■ **YOUR GOAL**:
Go through the records and copy each line where the word "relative" occurs.

Records from a data collection:
== Segment start ==

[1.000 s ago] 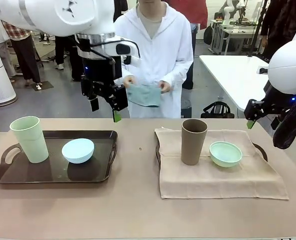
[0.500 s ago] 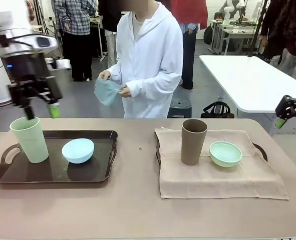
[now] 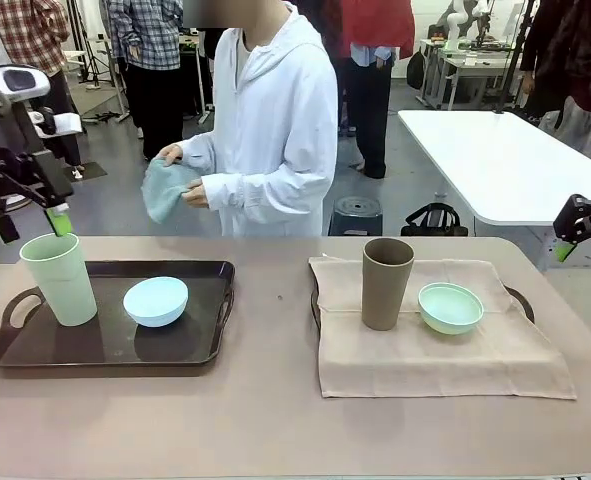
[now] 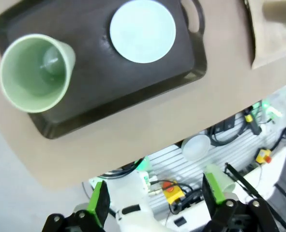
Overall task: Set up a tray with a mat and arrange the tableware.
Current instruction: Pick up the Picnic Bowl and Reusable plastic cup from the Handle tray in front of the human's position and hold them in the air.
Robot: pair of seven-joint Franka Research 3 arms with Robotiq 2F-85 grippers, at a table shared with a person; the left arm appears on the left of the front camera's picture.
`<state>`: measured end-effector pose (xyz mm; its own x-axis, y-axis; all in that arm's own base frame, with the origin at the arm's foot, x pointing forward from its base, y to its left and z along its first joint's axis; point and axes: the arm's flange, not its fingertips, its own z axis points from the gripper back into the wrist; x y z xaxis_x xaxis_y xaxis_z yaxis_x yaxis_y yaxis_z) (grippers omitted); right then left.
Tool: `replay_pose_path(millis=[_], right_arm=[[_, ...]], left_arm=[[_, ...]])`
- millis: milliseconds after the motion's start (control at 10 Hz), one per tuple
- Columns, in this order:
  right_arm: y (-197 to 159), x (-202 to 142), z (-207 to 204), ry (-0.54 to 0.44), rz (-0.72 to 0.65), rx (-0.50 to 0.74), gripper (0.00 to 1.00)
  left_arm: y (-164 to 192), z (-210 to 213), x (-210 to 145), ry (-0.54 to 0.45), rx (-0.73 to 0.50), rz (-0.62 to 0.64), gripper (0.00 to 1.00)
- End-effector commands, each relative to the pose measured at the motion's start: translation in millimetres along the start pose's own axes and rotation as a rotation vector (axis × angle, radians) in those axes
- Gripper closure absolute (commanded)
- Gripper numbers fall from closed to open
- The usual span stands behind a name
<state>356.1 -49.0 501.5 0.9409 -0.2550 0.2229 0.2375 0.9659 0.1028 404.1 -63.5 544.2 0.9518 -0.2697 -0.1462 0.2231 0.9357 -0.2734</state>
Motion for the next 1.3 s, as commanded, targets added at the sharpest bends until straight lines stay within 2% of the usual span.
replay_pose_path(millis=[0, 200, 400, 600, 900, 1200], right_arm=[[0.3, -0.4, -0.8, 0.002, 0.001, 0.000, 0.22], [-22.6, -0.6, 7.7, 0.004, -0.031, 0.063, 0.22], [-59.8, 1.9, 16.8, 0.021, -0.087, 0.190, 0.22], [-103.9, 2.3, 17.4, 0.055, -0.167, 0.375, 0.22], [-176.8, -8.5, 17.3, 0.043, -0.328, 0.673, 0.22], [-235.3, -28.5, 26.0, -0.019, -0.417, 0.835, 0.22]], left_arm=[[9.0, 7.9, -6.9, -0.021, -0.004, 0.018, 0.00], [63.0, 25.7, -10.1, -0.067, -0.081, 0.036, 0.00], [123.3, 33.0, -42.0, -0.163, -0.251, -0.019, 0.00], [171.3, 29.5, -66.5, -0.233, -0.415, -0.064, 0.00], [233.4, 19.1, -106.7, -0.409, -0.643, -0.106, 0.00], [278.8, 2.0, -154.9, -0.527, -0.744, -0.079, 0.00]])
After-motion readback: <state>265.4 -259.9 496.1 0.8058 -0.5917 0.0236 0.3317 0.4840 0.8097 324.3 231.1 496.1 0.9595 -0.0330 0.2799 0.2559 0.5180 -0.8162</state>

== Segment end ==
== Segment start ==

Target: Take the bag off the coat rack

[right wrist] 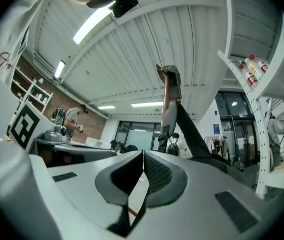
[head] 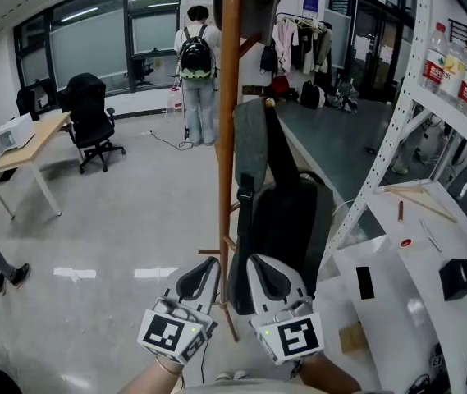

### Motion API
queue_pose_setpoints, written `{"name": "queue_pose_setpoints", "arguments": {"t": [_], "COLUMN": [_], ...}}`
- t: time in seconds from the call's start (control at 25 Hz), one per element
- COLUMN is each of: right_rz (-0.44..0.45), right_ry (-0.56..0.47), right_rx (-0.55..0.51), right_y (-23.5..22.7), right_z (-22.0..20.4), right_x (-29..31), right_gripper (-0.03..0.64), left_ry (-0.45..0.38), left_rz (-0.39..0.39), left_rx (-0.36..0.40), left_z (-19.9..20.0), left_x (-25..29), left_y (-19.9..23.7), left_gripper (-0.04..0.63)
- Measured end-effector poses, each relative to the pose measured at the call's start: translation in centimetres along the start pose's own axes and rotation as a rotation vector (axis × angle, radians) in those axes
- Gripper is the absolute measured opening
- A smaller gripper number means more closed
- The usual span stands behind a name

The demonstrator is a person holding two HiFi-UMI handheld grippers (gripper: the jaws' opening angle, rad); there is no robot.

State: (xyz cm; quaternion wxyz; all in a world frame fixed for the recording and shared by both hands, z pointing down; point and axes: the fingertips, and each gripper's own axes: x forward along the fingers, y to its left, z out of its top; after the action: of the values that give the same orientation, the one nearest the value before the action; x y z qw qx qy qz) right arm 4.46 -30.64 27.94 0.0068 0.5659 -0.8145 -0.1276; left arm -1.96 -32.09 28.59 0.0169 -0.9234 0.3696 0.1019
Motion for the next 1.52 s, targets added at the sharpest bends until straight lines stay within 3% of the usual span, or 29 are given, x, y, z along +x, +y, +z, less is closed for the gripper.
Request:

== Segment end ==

■ **ANSWER TO THE EXERCISE**:
- End-effector commands, each relative to the pose measured at the motion's start: translation in millimetres along the start pose's own axes and rotation as a rotation vector (axis × angle, radians) in those axes
- Measured end-effector poses, each relative to the pose measured at the call's start: translation in centimetres along the start pose's own axes and rotation as a rotation vector (axis × angle, radians) in those axes

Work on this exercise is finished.